En 2004, le prix moyen des terres labourables a augmenté de 3,3% et celui des prés de 3,7% « La croissance des prix des terres agricoles s’accélère en 2004 », affirme l’étude d’Agreste. Sauf dans les vignobles où elle marque le pas, du fait de la crise viticole. Le prix moyen des terres labourables et des prairies naturelles a augmenté de 3,3%, contre 3% en 2003. Hors inflation, la hausse est de 1,7%.

« Plusieurs éléments auraient pourtant pu conduire à une décélération des prix », fait remarquer l’étude : le revenu agricole fléchit, des incertitudes subsistent sur la gestion des droits à paiement unique introduite par la nouvelle Pac. Mais « le faible volume des transactions et des taux d’intérêt de plus en plus bas stimulent les hausses de prix », note Agreste.

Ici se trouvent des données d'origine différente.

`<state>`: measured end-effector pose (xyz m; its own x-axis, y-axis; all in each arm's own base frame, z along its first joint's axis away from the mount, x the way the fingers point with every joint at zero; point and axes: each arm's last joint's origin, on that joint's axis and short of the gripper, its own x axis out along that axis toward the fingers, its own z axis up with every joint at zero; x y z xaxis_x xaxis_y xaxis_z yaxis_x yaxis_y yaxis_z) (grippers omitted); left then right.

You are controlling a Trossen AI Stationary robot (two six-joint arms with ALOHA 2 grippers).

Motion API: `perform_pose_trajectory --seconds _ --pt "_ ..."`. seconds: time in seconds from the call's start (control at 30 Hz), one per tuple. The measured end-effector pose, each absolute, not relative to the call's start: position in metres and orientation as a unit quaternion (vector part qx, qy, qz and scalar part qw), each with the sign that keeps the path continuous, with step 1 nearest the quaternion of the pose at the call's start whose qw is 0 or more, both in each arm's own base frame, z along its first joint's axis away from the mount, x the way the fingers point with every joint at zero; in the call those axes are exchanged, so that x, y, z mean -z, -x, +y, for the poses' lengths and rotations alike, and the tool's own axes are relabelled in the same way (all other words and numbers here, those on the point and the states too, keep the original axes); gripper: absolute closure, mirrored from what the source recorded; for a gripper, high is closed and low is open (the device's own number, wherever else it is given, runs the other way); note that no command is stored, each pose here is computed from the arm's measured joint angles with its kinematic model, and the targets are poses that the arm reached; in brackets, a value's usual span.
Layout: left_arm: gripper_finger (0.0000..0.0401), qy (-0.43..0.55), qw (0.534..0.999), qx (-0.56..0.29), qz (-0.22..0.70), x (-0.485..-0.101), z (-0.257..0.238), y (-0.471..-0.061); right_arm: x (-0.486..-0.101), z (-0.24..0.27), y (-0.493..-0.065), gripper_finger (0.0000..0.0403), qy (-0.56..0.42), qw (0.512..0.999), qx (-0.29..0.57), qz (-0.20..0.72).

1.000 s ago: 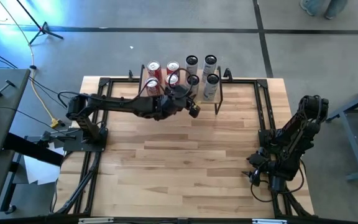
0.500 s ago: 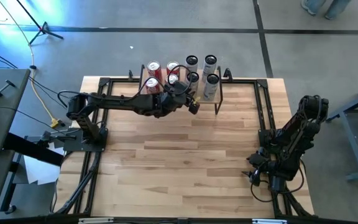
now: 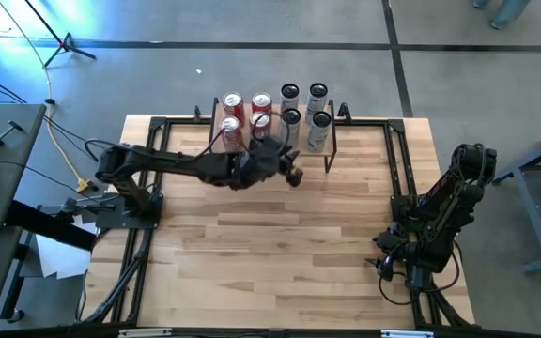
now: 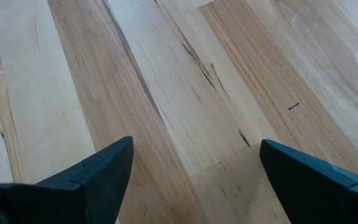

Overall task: Place canned beverage on shelf
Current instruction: Return to Home Position

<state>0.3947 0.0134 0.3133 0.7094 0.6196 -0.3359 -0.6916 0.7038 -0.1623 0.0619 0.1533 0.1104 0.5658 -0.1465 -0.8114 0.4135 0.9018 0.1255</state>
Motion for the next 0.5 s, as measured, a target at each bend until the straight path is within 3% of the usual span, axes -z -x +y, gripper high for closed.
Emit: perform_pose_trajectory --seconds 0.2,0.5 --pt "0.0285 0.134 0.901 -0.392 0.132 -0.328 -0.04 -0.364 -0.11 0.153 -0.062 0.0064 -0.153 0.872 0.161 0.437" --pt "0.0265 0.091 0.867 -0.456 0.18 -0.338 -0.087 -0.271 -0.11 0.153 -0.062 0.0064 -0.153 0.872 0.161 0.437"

Près de 8 000 euros l’hectare dans les Bouches-du-Rhône

Le prix moyen des terres labourables atteint 4 100 euros par hectare, contre 2 960 pour les prairies naturelles. Les zones à vocation touristique ou urbanisées affichent les prix les plus élevés. « Terres et prés confondus, l’hectare se négocie en moyenne à 7 920 euros dans les Bouches-du-Rhône et à 6 890 en Haute-Savoie ». Les prix sont presqu’aussi importants dans les régions de grandes cultures les plus productives du Bassin parisien : 6 200 euros dans la Somme, et près de 6 390 en Champagne. La hausse est moins sensible dans les régions d’élevage (Loire-Atlantique, Creuse, Jura). Elle est supérieure à 8% dans le Lot, la Loire, la Haute-Savoie, le Cantal, la Vienne, les Ardennes et les Hautes-Pyrénées.

L’étude confirme une tendance analysée par la fédération des Safer Numéro hors série d’Espace rural, de mai dernier., qui montre que la surenchère sur les terres agricoles est moins le fait des agriculteurs que d’une surenchère urbaine.